Add md5 hash function

Open dgubitosi opened this issue 7 years ago • 4 comments

The new function will output the md5 hash of a trimmed file that matches the fully padded rom image so it can be compared to the Scene and No-Intro databases.

dgubitosi avatar Oct 01 '18 23:10 dgubitosi

Output looks like this now:

python3 ~/src/XCI_Trimmer/XCI_Trimmer.py --md5 "0027 - LEGO Worlds (World) (En,Ja,Fr,De,Es,It,Nl,Pt,Ru,Ko,Zh) [Trimmed].xci"
c790d56952275fb8945dbee7eefedb99  0027 - LEGO Worlds (World) (En,Ja,Fr,De,Es,It,Nl,Pt,Ru,Ko,Zh) [Trimmed].xci // trim size: 2604558848
5e3ffde24f0982a7c4e1549942eee861  0027 - LEGO Worlds (World) (En,Ja,Fr,De,Es,It,Nl,Pt,Ru,Ko,Zh) [Trimmed].xci // cart size: 3992977408

dgubitosi avatar Oct 01 '18 23:10 dgubitosi

Sure, it may prove useful to some people who download pre-trimmed roms. I see you're using a block size of 1MiB. The original script uses a block size of 100MiB, so if you want you could increase it without worry to make the process faster.

AnalogMan151 avatar Oct 01 '18 23:10 AnalogMan151

I did this because I was comparing pre-trimmed roms and didnt want to pad them in order to hash them.

The hash update() function performance actually drops with the larger block size. I tested a few values starting with the 100MB but finally settled on 1MB. I just did some online research which indicates the optimal block size to feed data into the hash update() function is only 65536. I will do some more tests to compare with that value.

What do you think of the format of the output? I can change that as well.

And sorry about the closed pull request. I should have just updated it.

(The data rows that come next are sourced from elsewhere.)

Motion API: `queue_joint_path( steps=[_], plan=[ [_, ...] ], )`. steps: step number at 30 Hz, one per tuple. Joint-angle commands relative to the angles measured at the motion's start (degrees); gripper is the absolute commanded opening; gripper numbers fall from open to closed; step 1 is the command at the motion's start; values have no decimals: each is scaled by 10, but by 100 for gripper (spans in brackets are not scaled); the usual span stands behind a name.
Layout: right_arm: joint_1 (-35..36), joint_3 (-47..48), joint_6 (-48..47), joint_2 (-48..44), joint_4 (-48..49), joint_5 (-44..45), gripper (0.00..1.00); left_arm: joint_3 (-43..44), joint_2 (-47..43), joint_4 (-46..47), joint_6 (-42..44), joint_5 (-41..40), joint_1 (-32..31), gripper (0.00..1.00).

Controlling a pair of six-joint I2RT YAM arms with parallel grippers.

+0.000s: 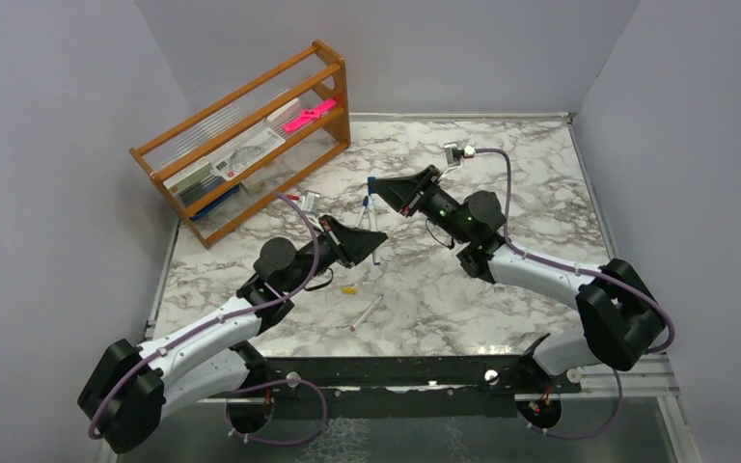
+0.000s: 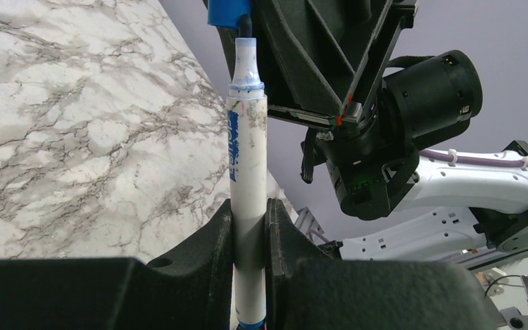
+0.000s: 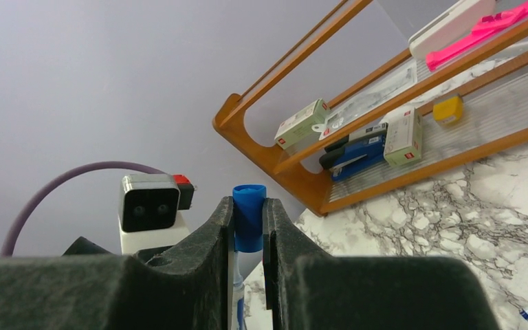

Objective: Insert the pens into the pen caps

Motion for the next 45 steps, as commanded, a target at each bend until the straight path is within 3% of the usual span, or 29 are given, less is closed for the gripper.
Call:
queue_joint_path(
  steps=[1, 17, 33, 45],
  plan=[
    [-3, 22, -8, 2, 22, -15, 2, 8, -4, 23, 13, 8, -4, 0],
    [-3, 16, -14, -3, 20, -33, 2, 6, 1, 23, 15, 3, -4, 0],
    [-3, -49, -14, -39, 14, -42, 2, 31, 28, 23, 33, -12, -4, 0],
    [-3, -65, -33, -69, 11, -78, 2, 52, 35, 22, 150, -11, -4, 0]
  ],
)
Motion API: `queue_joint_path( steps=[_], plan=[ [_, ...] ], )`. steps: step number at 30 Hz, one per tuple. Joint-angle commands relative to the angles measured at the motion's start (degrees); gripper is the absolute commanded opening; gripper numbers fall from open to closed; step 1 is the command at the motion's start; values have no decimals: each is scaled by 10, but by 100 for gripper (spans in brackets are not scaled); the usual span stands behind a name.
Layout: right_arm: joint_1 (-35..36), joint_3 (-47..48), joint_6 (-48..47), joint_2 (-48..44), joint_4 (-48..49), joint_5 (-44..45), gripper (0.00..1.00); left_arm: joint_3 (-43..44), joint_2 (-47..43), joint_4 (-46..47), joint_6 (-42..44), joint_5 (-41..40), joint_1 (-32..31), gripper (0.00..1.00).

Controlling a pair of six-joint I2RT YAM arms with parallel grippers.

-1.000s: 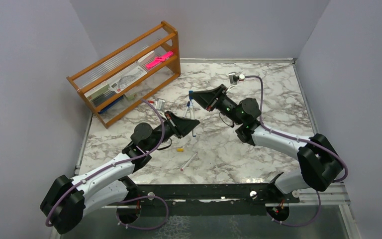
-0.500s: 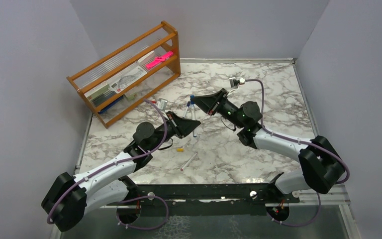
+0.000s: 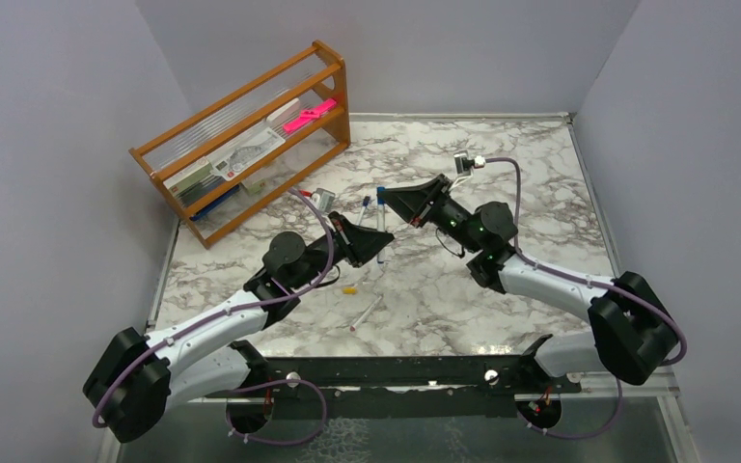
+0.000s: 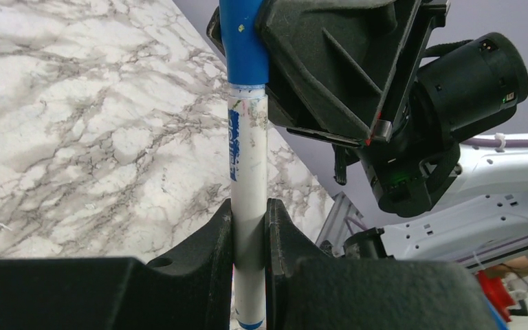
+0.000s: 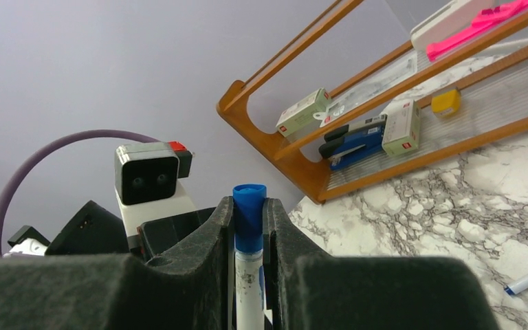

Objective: Insert the pens into the pen caps

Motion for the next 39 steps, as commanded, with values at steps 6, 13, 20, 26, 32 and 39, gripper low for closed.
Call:
queue_joint_path(
  steps=[6, 13, 20, 26, 32, 39],
  plan=[
    [3, 6, -82, -70, -39, -54, 2, 16, -11, 31, 115, -31, 4, 0],
    [3, 19, -128, -97, -68, -69, 11, 6, -39, 39, 169, -49, 4, 0],
    [3, 21, -136, -105, -72, -76, 19, -1, -68, 42, 184, -54, 4, 0],
    [3, 27, -137, -107, -73, -82, 24, 1, -52, 41, 185, -34, 4, 0],
    [3, 29, -140, -113, -79, -85, 25, -2, -47, 41, 186, -24, 4, 0],
    [3, 42, -168, -138, -147, -39, 36, -4, -57, 41, 201, -21, 4, 0]
  ],
)
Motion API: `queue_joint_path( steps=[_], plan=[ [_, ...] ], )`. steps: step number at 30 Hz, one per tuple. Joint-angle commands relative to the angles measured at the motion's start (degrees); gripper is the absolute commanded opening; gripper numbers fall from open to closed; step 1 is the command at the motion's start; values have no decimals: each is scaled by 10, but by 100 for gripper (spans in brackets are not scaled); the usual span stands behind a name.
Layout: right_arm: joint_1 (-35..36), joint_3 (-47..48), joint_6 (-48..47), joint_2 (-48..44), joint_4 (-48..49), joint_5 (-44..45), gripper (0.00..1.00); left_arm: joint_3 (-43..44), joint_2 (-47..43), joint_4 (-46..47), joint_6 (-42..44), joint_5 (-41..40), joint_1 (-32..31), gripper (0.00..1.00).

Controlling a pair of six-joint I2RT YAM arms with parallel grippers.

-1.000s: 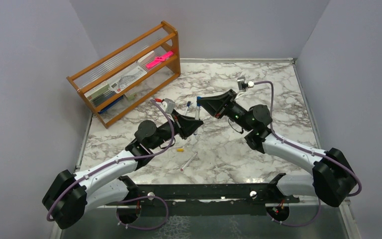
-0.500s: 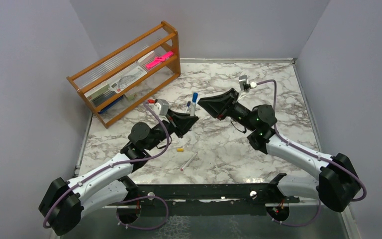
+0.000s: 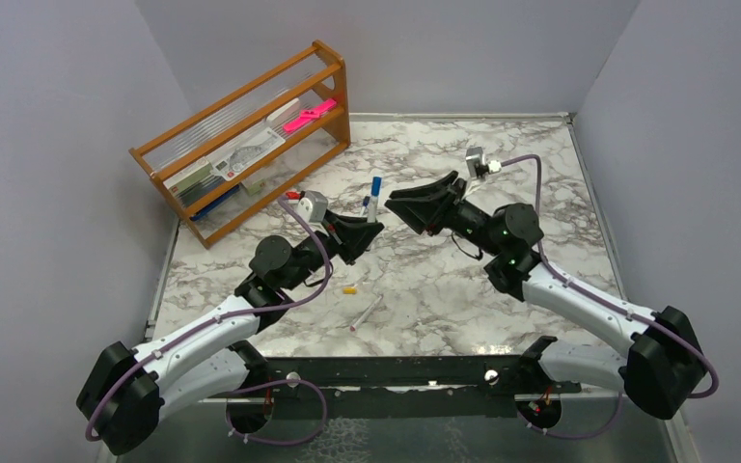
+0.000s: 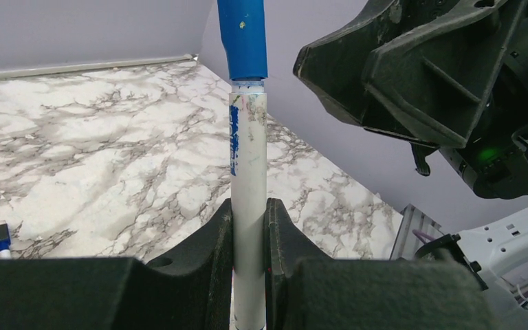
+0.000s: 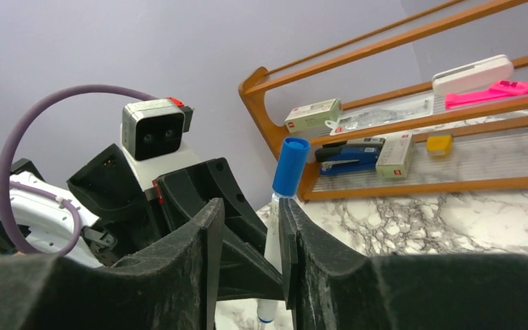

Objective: Insert the pens into the pen caps

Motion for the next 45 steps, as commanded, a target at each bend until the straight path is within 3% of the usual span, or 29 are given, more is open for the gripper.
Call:
queue_joint_path(
  steps=[1, 6, 9, 17, 27, 45],
  plan=[
    [3, 45, -26, -24, -91, 41, 39, -4, -13, 22, 19, 0, 1, 0],
    [3, 145, -71, -14, -256, 80, 56, -13, -19, 21, 33, 8, 0, 0],
    [3, 188, -88, -1, -299, 77, 62, -13, -23, 21, 40, 24, 1, 0],
    [2, 274, -91, 57, -382, 31, 67, -5, -26, 20, 51, 44, 1, 0],
    [3, 282, -86, 80, -391, -11, 63, -5, -19, 19, 46, 45, 1, 0],
    [12, 265, -70, 91, -366, -46, 46, -7, -14, 16, 33, 30, 1, 0]
  ],
)
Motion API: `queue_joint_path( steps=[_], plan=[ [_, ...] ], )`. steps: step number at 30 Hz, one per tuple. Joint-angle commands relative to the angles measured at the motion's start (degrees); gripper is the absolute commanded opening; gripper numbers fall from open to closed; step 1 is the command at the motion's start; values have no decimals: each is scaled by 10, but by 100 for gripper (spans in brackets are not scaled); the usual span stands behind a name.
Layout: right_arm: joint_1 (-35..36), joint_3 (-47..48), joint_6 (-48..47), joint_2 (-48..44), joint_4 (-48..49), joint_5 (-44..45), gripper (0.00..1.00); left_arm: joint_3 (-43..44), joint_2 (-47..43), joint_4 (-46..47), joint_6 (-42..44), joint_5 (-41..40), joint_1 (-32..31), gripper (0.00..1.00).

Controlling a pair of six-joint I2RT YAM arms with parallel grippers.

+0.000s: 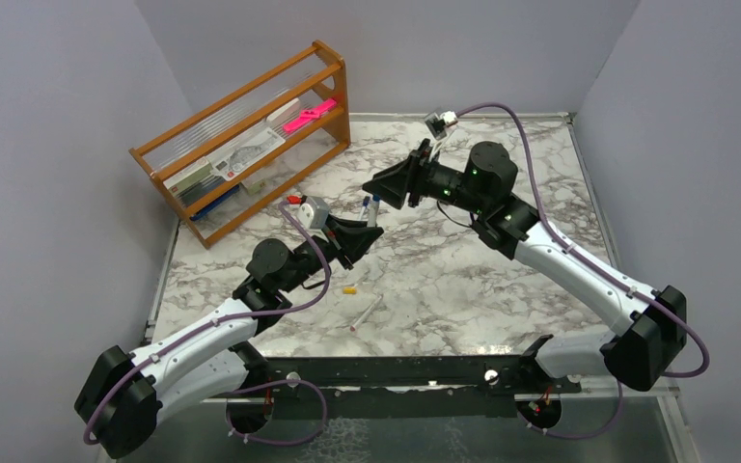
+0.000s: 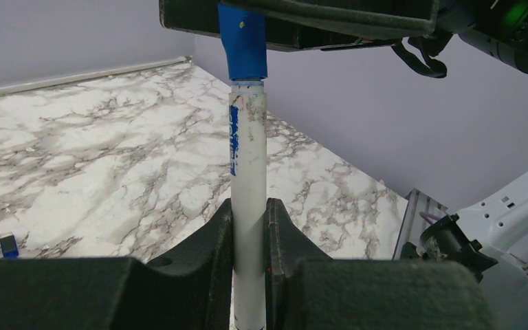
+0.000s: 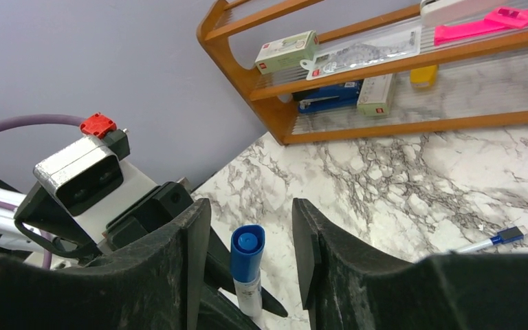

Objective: Insert the pens into the pen caps

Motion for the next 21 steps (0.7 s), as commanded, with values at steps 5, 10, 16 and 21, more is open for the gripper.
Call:
queue_joint_path(
  steps=[5, 10, 16, 21],
  plan=[
    [7, -6, 1, 4, 12, -17, 16, 4, -1, 13, -6, -1, 1, 0],
    [8, -9, -12, 4, 3, -25, 2, 11, -2, 5, -16, -9, 1, 0],
    [8, -24, -35, -8, -26, -33, 2, 52, 7, -20, -27, -10, 1, 0],
    [9, -46, -30, -19, -41, -57, 2, 74, -1, -19, -3, -30, 1, 0]
  ],
)
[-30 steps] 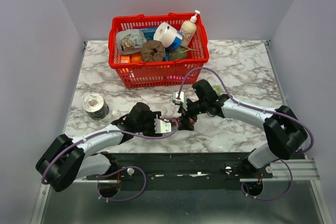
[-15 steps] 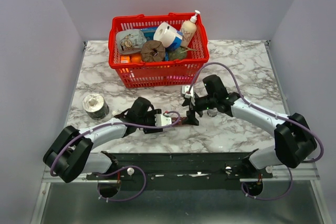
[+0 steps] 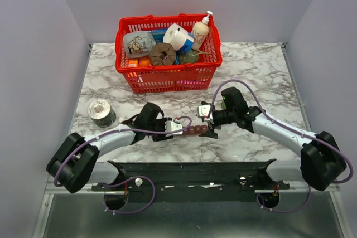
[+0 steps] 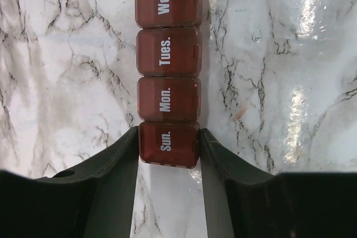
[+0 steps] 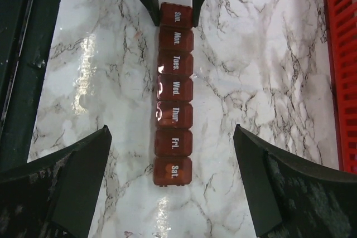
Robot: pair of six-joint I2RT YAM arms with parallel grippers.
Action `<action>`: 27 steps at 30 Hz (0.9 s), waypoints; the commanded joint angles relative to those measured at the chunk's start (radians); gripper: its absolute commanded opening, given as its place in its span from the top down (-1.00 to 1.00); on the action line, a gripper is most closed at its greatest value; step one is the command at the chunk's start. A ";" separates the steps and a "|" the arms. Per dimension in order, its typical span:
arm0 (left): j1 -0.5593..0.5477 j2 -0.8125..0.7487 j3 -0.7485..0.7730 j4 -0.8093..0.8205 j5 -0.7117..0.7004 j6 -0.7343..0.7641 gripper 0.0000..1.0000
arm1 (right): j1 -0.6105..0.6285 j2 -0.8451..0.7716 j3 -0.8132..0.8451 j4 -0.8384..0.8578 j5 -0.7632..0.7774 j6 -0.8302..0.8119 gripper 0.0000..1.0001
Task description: Sort the pills into containers
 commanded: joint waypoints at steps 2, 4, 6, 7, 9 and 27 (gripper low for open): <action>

** edit ** I did a bunch of tests just now. 65536 is optimal. This block size maintains a very linear 30 seconds per gigabyte. I tested 1GB, 2GB, 4GB, 5GB, 7GB, and 15GB files and it remains consistent.

1MB is very close but the difference starts to show with larger files. The 15GB file takes about 10 seconds longer.

100MB has the worst performance where the 15GB file takes 60 seconds longer than 65536.

dgubitosi avatar Oct 02 '18 01:10 dgubitosi

This new code supports file globbing.

dgubitosi avatar Oct 06 '18 12:10 dgubitosi